Vic Warshawski ist Privatdetektivin in Chicago, ihr unaussprechlicher Name führt ständig zu Verballhornungen und unmöglichen Abkürzungen, und schon aus Gründen der Gerechtigkeit nimmt der Leser sofort eine sympathische Beziehung zur Detektivin auf, zumal diese sehr innig und authentisch in Ich-Form berichtet. Ein Abkürzer spät abends auf dem Heimweg erweist sich als verhängnisvoll, gerade noch im letzten Moment kann Vic einem leblosen Körper ausweichen, ehe sie in einen Hydranten kracht.
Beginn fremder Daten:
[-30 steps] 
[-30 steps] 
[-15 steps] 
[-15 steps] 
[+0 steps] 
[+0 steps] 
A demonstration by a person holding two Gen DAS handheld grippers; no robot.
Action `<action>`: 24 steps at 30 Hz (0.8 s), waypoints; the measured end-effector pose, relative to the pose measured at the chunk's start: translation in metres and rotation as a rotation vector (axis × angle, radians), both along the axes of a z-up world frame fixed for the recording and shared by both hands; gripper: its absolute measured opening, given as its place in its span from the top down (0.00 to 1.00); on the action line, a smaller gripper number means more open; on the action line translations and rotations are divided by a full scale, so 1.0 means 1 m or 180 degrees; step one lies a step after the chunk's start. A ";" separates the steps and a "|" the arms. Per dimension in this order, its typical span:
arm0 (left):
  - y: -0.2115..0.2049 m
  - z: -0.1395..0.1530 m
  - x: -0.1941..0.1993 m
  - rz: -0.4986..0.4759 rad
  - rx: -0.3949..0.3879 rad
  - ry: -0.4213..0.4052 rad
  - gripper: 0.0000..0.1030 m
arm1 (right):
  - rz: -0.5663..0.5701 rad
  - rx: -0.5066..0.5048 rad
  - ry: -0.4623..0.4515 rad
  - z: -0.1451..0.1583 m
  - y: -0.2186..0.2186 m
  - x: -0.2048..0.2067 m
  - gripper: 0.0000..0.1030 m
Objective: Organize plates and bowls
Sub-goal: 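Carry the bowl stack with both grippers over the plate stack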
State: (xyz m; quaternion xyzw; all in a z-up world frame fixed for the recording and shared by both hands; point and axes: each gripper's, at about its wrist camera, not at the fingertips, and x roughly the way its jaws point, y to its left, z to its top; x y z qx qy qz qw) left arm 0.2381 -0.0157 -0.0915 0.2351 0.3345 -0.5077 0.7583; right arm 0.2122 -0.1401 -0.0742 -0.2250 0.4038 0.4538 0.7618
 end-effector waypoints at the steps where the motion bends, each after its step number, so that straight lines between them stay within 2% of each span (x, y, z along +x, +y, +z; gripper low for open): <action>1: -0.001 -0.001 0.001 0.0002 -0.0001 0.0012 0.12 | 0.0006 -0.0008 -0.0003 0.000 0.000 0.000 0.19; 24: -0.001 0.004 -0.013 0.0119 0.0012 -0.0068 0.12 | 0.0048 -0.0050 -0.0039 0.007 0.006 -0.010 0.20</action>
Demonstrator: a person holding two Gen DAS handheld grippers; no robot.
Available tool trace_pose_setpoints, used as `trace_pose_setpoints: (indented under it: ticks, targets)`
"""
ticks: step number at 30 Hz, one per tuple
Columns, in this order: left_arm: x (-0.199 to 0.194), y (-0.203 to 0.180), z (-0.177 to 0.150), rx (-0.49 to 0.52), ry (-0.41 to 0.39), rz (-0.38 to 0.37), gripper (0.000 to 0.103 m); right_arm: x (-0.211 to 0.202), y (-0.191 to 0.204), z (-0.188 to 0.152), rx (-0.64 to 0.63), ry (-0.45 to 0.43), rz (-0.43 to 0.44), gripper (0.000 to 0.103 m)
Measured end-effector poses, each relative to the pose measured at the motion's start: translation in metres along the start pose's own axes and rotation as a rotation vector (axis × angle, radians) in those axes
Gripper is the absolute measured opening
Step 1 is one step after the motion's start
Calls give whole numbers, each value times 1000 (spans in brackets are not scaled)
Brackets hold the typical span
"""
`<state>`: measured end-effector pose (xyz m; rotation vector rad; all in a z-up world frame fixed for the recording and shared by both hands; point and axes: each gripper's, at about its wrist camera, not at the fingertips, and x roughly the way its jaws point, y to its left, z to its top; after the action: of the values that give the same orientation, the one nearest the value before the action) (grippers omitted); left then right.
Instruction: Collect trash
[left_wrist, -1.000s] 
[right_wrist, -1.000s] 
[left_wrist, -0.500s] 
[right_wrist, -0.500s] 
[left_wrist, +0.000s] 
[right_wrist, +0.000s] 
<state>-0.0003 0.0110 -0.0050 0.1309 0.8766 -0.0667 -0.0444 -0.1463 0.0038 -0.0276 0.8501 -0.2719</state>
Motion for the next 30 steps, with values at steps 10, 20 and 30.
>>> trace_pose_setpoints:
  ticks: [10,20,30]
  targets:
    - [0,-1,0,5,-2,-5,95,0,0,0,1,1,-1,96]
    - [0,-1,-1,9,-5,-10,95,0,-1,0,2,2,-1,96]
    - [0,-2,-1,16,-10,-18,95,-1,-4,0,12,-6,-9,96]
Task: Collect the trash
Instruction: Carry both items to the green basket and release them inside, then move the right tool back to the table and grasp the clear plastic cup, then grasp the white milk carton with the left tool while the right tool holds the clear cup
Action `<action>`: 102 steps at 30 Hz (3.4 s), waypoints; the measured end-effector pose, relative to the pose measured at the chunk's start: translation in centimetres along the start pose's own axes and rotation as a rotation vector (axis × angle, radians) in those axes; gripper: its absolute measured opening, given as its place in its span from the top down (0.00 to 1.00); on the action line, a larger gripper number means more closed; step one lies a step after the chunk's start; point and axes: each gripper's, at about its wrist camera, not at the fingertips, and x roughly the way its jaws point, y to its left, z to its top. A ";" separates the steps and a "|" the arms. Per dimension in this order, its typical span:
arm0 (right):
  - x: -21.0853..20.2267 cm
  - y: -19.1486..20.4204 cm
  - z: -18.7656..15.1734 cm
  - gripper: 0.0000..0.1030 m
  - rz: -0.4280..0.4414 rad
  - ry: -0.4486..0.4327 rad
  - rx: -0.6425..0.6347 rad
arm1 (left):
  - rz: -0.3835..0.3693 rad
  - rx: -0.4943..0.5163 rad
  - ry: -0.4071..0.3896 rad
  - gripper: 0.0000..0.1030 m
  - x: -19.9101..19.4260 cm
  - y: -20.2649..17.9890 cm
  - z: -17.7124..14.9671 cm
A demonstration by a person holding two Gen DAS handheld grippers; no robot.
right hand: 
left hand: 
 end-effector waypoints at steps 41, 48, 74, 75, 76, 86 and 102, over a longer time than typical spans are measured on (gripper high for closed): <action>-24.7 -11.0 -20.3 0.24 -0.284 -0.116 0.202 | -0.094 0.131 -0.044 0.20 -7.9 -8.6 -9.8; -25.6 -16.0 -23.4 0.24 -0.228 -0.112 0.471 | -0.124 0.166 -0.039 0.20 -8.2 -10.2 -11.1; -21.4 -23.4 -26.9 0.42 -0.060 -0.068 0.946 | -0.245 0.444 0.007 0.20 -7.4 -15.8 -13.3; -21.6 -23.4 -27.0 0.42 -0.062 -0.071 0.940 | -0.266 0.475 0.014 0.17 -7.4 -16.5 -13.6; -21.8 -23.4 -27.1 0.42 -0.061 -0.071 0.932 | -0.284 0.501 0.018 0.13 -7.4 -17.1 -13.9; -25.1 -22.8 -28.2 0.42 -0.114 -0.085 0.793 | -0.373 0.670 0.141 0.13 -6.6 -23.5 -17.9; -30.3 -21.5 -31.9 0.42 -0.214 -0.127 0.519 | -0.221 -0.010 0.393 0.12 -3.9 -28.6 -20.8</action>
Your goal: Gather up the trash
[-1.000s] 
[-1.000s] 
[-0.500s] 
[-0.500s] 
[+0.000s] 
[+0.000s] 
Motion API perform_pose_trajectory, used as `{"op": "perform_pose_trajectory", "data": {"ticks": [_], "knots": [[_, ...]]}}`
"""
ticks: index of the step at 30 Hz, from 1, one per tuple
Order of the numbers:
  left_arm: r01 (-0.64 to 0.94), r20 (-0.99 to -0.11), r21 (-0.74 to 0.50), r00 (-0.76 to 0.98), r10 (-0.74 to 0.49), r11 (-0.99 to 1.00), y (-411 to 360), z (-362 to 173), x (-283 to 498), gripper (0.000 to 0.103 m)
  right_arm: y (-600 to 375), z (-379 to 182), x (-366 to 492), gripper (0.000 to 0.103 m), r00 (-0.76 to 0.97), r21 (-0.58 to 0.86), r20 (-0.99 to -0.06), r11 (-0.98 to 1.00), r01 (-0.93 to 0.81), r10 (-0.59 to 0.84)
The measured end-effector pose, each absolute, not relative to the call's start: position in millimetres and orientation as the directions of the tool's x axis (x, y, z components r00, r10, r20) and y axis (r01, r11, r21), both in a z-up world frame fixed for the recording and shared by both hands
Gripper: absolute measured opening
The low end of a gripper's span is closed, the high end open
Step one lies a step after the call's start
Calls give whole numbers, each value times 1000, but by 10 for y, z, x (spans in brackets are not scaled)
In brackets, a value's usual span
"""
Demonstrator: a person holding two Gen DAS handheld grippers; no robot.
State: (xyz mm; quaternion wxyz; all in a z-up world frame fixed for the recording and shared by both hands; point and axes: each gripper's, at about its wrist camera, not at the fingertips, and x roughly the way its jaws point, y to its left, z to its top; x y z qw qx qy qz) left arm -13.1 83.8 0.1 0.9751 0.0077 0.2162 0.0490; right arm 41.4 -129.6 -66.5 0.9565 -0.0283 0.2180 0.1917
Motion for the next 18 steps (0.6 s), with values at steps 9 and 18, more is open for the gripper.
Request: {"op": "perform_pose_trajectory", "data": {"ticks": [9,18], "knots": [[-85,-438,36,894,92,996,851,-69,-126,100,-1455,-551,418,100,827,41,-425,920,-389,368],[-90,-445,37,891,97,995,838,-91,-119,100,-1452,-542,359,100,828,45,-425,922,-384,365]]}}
Die Polizei glaubt, Vic hätte die leblose Frau angefahren, der Fall wird zu einer persönlichen Angelegenheit, als die Frau an einer mysteriösen Unterleibsverletzung wenig später im Hospital verstirbt. In der Folge wird das Schicksal der jungen Einwanderin Nicola Aquinaldo aufgerollt. Kaum steht der Name fest, wird ihr Leichnam gestohlen, Spuren werden vernichtet und es bleibt nicht viel mehr an Gewißheit übrig, als daß jemand vom allmächtigen privaten Sicherheitsdienst die Hand im Spiel hat. Nach Verfolgungsjagden und einer James-Bond-mäßigen Flucht in einem Güterzug wird Vic doch noch von einem der brutalsten Polizisten Chicagos geschnappt und ohne rechtliche Grundlage in das Gefängnis gesteckt, aus dem die Einwanderin kurz vor ihrem Tod ausgebrochen ist. Erst am Ort des Verbrechens läßt sich das Verbrechen authentisch aufklären. In Sara Paretskys Roman gibt es laufend Aktionen in wohlgestalteten Dosen, für Reflexionen der Heldin bleibt höchstens in den Pausen eines Niederschlages etwas Zeit. Man erfährt eine Menge von Chicago und dem ausgewucherten Illinois, dassich sechshundert Kilometer breit als Provinz durch das Gelände räkelt. Gerade die völlige Unauffälligkeit der "verschwundenen Frau" beschert dieser die gößte Aufmerksamkeit. Vor allem Methode und Schlagkraft von Privat-Securities lassen erahnen, was auf eine Gesellschaft zukommt, die ihre Gefängnisse samt dem dazu passenden Recht privatisiert.

Sara Paretsky: Die verschwundene Frau. Ein Vic Warshawski Roman. A.d. Amerikan. von Sonja Hauser. München: Piper 2001. 444 Seiten. 291,- ATS. 21,14.

ISBN 3-492-04092-6

Sara Paretsky, geb. 1947 in Kansas, lebt in Chicago.